The nation’s economy may be slowly rebounding from the recession that began more than two years ago, but the outlook for increased natural gas demand remains unclear, according to Adam Sieminski, chief energy economist for Deutsche Bank.
“Energy demand is shifting to the developing countries,” Sieminski said at the American Gas Association’s Natural Gas Roundtable luncheon in Washington, DC, Tuesday. “It’s not the United States and Europe and Japan that are leading energy demand growth. We may be in irreversible decline as far as demand is concerned.”
There are signs that industrial demand for diesel fuel is picking up, he said. “That’s a really good sign that the economy might be doing something, but on the natural gas side it doesn’t seem to be as clear. I have a feeling that a lot of our big natural gas users [moved away]. Petrochemicals went overseas, fertilizers went to Trinidad, copper smelting went to Chili and aluminum smelting went to Russia. If natural gas [pricing] stays low enough long enough, I suspect we’re going to revive some of that.

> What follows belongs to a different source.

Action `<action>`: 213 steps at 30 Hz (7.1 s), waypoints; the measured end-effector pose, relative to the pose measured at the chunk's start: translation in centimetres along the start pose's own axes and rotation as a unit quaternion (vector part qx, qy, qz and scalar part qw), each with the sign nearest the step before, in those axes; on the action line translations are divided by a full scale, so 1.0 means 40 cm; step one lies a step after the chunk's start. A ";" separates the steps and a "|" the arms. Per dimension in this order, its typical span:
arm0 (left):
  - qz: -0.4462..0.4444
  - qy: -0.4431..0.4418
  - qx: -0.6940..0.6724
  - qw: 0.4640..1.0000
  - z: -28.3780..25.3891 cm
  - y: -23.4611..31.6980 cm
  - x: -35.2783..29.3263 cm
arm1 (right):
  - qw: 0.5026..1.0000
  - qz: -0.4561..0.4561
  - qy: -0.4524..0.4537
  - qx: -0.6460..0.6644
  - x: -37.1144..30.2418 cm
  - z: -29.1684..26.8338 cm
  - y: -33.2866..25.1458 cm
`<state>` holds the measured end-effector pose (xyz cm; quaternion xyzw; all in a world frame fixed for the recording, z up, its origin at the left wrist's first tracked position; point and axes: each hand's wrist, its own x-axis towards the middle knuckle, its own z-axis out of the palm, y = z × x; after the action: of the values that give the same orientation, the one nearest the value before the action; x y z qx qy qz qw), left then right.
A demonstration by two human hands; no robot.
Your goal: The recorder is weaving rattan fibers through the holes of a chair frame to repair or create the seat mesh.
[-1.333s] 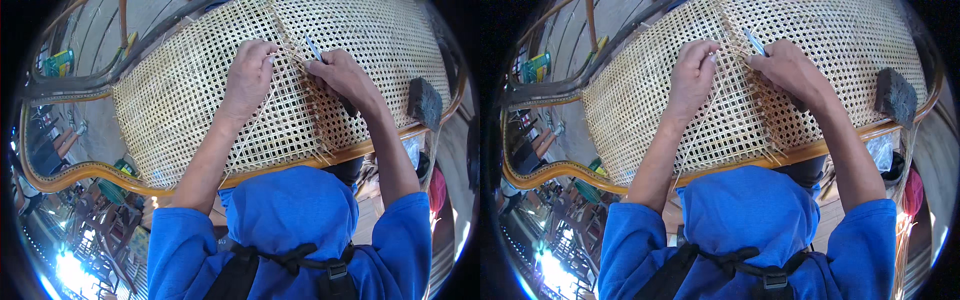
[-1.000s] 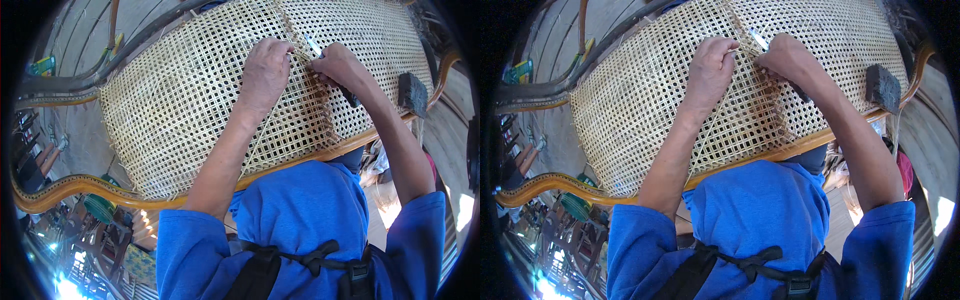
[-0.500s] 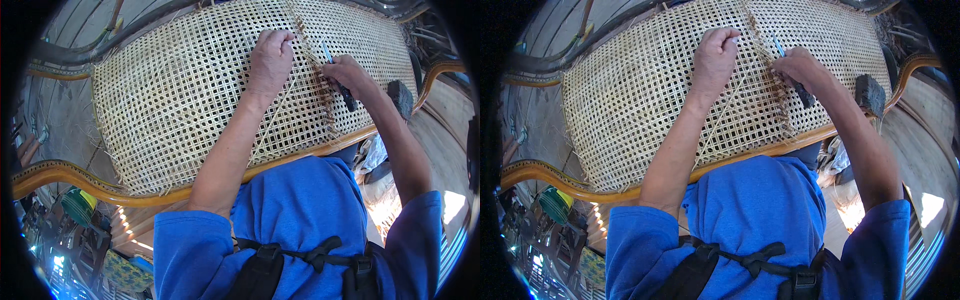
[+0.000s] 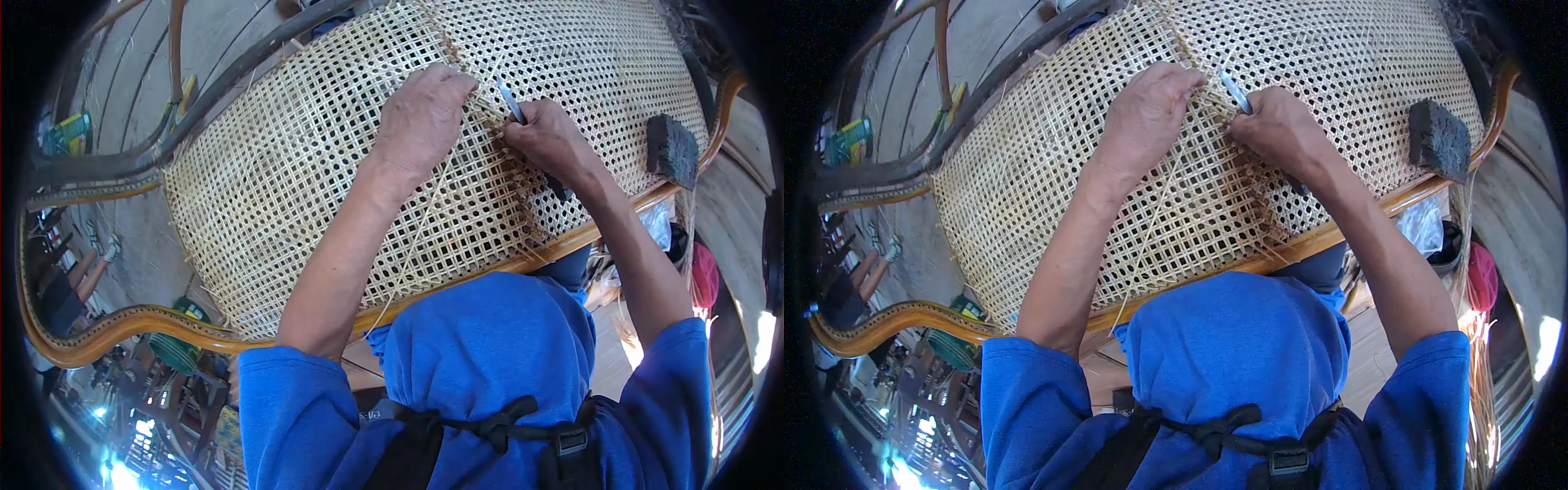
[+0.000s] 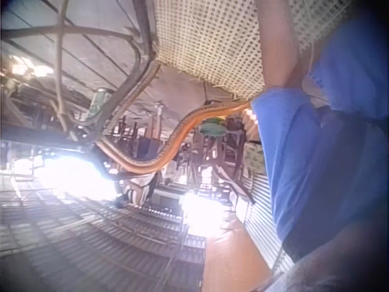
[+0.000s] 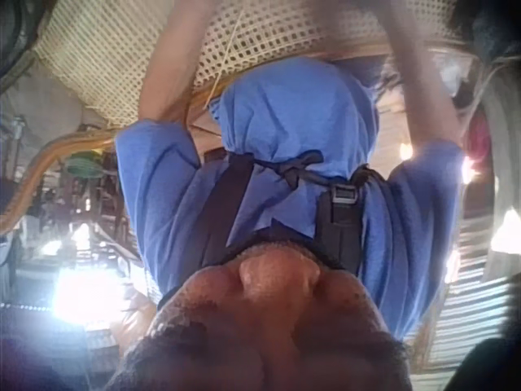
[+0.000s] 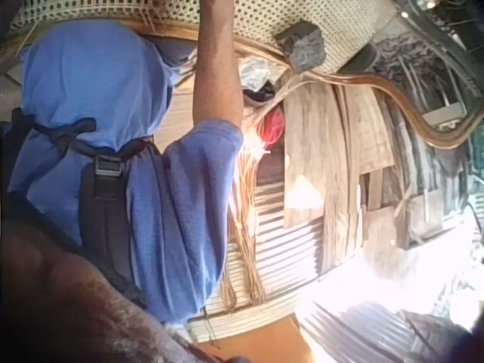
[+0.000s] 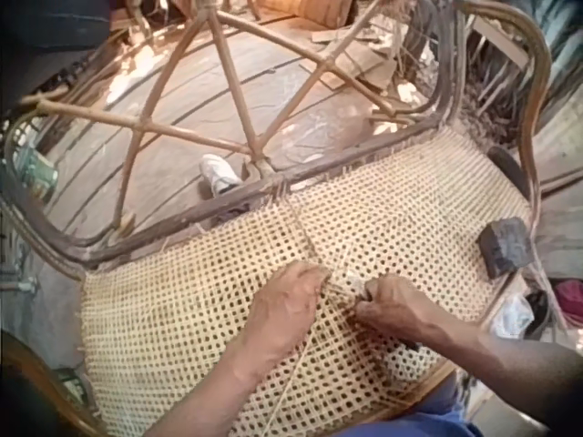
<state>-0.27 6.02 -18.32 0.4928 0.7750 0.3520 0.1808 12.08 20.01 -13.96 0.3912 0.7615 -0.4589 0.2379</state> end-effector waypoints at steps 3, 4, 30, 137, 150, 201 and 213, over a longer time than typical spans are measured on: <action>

I’m just not sure how quickly it can all happen on the industrial side.”
It is unclear how much demand will come from power generation in the short term, but there is “tremendous opportunity” there in the longer term, Sieminski said.
“The test of when natural gas is going to be more economical than coal seems to suggest that you need gas prices well below $4 — and maybe close to $3 — before you’re going to substitute a lot of gas for coal in power generation.”
And a glut of gas may keep a lid on gas prices, Sieminski said.
“We have an analytics team in Houston that looks very carefully at storage numbers every week, and their conclusion is that at the current rate of storage going into the system and what they can tell from supply/demand balances from those storage numbers, we’re going to be over 4 Tcf of natural gas by the beginning of the heating season, and that’s a lot.” That would exceed even the record numbers from last fall, when storage peaked at 3.837 Tcf in the week ending Nov. 27. “It’s going to be a real challenge if we don’t begin to see some increases in demand or a tapering off of supply.”
In its April Short-Term Energy and Summer Fuels Outlook EIA said it expects gas consumption to decline across the board — except for the industrial sector — in 2011 (see Daily GPI, April 7). Barclays Capital analysts have said supply growth this year could result in lower average prices in 2011 (see Daily GPI, April 1).
Earlier this month Mary Novak, IHS Global Insight managing director, North American energy services, said she expects there to be a slight decline in residential demand for natural gas over the next 20 years, while commercial demand will stay flat and the growth in industrial demand will remain below 1% per year (see Daily GPI, April 8). Natural gas and noncarbon fuels will dominate any increase in demand for generating fuels, she said.